Despite the new wrinkle, the plot of the new film closely parallels the plots of the first two and involves the appearance of two rival warriors from the future: one sent to kill a human character (Natalia Reyes) – who, naturally, holds the fate of the world in her hands – and the other to protect her.

Here, the bad guy, played by Gabriel Luna, is a souped-up version of what we’ve seen before: a shape-shifting, liquid-metal automaton called the Rev-9, a Terminator who can split apart into two separate heavies. The first is a flesh-like robot and the second its skeletal innards. The good guy – or gal, in this case – is a bionically augmented human named Grace (Mackenzie Davis of “Tully”).

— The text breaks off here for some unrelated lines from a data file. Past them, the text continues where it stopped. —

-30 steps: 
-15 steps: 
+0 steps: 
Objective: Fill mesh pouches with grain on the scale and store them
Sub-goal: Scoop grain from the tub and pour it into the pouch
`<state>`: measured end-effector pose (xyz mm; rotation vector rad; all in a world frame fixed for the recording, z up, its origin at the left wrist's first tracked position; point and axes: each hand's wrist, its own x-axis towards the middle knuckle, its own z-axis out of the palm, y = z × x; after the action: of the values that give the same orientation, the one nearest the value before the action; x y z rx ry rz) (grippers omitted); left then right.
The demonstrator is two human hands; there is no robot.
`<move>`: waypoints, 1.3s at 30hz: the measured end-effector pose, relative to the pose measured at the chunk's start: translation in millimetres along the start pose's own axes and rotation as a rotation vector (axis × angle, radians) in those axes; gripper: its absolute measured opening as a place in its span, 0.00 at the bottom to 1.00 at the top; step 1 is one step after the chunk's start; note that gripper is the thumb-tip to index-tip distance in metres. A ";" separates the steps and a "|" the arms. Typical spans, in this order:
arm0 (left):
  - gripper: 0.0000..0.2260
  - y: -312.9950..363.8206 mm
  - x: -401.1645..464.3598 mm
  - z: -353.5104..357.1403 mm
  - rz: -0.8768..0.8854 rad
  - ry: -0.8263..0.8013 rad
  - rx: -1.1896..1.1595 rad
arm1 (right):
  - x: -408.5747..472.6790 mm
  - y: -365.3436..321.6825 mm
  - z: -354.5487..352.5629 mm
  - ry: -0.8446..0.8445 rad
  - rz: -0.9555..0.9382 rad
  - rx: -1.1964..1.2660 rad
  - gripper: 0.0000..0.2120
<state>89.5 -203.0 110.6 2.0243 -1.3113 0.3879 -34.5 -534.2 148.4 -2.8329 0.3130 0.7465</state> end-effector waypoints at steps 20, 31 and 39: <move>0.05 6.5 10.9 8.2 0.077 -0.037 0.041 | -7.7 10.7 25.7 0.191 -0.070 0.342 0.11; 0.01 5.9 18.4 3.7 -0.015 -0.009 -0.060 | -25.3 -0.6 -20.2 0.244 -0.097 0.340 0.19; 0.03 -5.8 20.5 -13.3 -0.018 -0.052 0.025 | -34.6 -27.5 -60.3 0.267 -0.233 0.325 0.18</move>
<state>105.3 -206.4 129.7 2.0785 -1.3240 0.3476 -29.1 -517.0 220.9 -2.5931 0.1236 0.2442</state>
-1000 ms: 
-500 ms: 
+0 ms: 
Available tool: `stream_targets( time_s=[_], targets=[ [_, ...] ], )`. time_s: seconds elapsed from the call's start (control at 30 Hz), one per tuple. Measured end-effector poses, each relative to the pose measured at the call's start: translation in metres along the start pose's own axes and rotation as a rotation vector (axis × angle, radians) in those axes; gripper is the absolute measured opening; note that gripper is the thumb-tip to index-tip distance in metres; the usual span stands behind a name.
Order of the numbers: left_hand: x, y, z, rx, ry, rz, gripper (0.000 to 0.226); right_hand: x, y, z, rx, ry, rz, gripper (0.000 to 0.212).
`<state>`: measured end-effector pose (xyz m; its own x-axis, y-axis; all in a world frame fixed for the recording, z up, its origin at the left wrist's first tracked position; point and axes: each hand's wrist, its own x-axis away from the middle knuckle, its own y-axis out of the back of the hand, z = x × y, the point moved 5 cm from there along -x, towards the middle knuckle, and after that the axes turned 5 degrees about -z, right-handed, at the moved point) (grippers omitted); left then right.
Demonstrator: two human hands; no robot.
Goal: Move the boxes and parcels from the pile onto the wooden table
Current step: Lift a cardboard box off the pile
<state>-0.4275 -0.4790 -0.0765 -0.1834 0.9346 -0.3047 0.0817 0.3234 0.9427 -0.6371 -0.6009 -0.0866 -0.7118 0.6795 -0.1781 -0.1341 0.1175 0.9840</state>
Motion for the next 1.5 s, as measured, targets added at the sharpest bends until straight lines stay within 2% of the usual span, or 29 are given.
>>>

“Dark Fate” wastes no time getting right down to business. Mere minutes into the film, the two battle bots, as it were, are going at each other. Throughout the movie, some of the CGI special effects are pretty cool, as when Grace slices a housefly neatly in two, in slow motion, with a knife. At other times, some of the Rev-9’s super-speedy movements seem comically – even cartoonishly – exaggerated.

But like sinking into your favorite chair, “Dark Fate” soon settles into its most pleasurable and familiar groove with the arrival of two pivotal characters from the first two films: Sarah, even more badass than her appearance in 1991’s “T2,” and a new, surprisingly domesticated version of Schwarzenegger’s T-800 model Terminator, who is calling himself Carl.

Together, they generate sparks – especially considering how that controversial prologue has altered their already testy working dynamic – and even humor. By way of explaining his vast arsenal of weapons, Carl notes the likelihood of social anarchy even without the catalyst of Doomsday. “Also,” he adds, in an Austrian-accented deadpan, “This is Texas.”

True to its title, there’s a subtext of fatalism to “Dark Fate” that lends the film, however much of it may repeat the first two, a new tone – one that is even more at war between optimism and cynicism. Sarah Connor may have averted one dark version of the future, but another even darker destiny may be inevitable.

Even so, the film suggests, hope – just like the hearts of people who buy tickets to sequels – springs eternal. In this case, it is not misplaced.